The reconstruction of railway after Poland regained independence was an extremely challenging task. More than half of the stations were destroyed, railway viaducts were ruined. Most of the locomotives taken over from the partitioners were too damaged and train cars were fitted with over a hundred different types of breaks, heating and lighting systems. If that wasn’t enough, the occupants left behind several dozen kinds of train tracks, connected in various ways.
Even though, political groups rarely get along in terms of political, economical and social aspects of life, they were surprisingly unified in their approach to the transport industry. It wouldn’t have been enough to repair the railway infrastructure, it had to be built anew, since there were simply no railway lines from Warsaw to Poznan, Cracow or Lviv. Several hundred locomotives were bought from the West, and then Polish factories began producing them on their own. The crisis, which had left its mark on all branches of the economy, luckily passed and everyone began thinking on increasing the comfort of train travel and the usefullness of this way of transport for tourism.

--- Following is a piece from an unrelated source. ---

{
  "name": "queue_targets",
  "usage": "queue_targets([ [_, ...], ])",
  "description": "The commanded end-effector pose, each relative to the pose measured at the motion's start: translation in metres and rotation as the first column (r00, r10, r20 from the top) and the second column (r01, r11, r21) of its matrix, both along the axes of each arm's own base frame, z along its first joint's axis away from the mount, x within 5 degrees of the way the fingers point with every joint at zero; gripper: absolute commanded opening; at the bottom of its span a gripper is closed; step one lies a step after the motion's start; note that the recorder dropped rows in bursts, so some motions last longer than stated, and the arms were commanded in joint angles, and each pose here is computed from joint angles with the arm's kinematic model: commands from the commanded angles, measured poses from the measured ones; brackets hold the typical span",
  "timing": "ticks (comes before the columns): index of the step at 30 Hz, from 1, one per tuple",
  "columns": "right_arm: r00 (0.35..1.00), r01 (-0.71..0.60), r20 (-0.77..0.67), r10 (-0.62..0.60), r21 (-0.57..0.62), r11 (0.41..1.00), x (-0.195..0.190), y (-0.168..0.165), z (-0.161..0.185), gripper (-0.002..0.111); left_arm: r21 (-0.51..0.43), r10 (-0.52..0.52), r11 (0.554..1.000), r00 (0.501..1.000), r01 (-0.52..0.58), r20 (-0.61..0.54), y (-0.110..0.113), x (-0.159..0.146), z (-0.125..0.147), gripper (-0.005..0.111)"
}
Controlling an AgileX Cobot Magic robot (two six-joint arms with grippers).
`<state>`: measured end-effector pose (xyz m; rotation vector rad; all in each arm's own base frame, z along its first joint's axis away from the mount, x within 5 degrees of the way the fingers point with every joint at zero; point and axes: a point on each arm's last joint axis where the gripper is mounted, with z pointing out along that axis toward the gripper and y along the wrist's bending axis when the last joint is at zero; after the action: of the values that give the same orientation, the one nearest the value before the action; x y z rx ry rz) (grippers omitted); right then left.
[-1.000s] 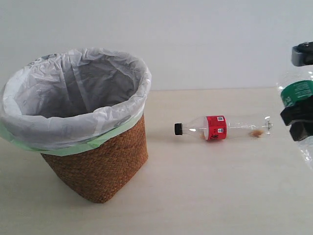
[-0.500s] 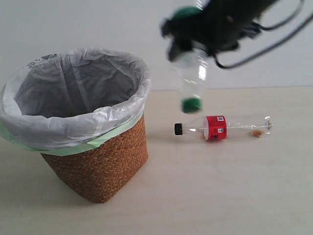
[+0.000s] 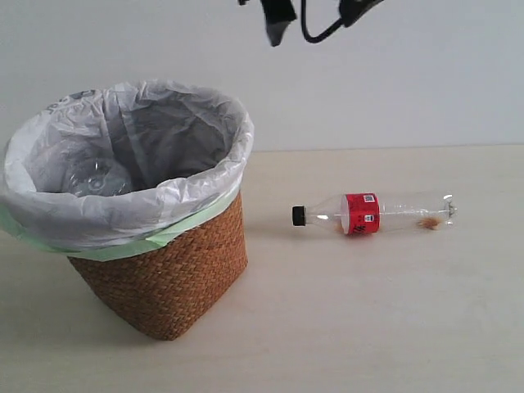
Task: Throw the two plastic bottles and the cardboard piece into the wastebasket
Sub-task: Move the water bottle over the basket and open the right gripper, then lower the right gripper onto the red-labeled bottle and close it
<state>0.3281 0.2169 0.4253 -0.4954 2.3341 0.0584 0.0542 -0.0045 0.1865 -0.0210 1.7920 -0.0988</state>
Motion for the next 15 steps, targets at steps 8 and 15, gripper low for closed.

In spring 1935, on the decision of the minister of transport Michał Butkiewicz, the League for Support of Tourism (LPT) was founded. The goal of the association was the widely understood promotion of tourism, especially in the context of mass use. It was probably due to the fact that the long-time chairman of LPT was the deputy minister of transport, Aleksander Bobkowski, that it was the railway which was to play a key role in the promotion of tourism. That way, the so-called popular trains gained much importance. Since 1933, year in and year out, several hundred special train cars rode out into the world. The idea of popular trains was based on the organisation of touristically attractive trips for as many people as possible with the least expenses as possible.
Special trains for individual passengers
The popular trains went on tours for various occasions and holidays. For example, on All Souls’ Day the trains took off to the Cemetery of the Defenders of Lviv. When international boxing competition took place, fans of this sport had a special train coming from Łódź to Poznan. History lovers took popular trains to get to Lednogóra, so they could visit the early Middle Ages’ cemetery at Ostrów Lednicki. The trains took passengers from Warsaw to special exhibitions: “Interior architecture” and “Woman’s world”. For music fans, there were special tours for the “Week of Polish Music” in Poznan, where they could attend concerts of church, symphonic and chamber music. Special cars also took passengers from Łuck and Kowlo to the metallurgy exhibition in Warsaw.
One of the more interesting ideas of the League for Support of Tourism were the pilgrimage trains. They were the result of the phenomenon first noticed by the Church in the 1930s – the connection between tourism with the centuries-old tradition of travelling to holy sites. At that time, cities like Częstochowa, Vilnus or Kalwaria Zebrzydowska began to gain popularity among more and more faithful. All because of the railway. Train pilgrimages for the most important religious ceremonies became highly popular. The train tickets on routes Warsaw-Vilnus or Warsaw-Częstochowa cost thirty percent less than normal, and the poorest and disabled could apply for a free ticket.
During the inter-war period in Poland, one train was a very special one. It was the rally ski train. The first one of this kind took off in February 1932. Its journey lasted ten days, and the route itself was 1200 kilometres long, from Worochta (today part of the Ivano-Frankivsk region in Ukraine), through Sławsko, Truskawiec, Sianki, Krynica, Rabka, Zakopane, Zwadroń, up to Wisła. The journey always took place during the night, while during the day the train stopped so its passengers could ski down Polish mountain slopes. Each and every one of the 148 travellers, having paid 200 zloty, had his own bed in the bedroom car, full board, access to the bathing car, cinema car and a special car for bridge games and dancing. The package also included a guide and participation in special events and parties.
The end of luxury
As time passed, the organisation of railway tourism kept improving. The train destinations were meticulously chosen, the passenger service became better and better. In June 1939, the Educational Inspectorate in Mielec organised a popular train for – as it was called – “all those who would like to see the wide world through <<Poland’s Window>> - the city of Gdynia”. Its organisers advertised the trip with: “Get on the train, there might not be another occasion such as this in the future”. They probably had no idea how prophetic were these words. Two months later, Poland was attacked. The biggest conflict in the history of the world broke out. For the next several years, Poles had to forget about terms like tourism, trips or sight-seeing.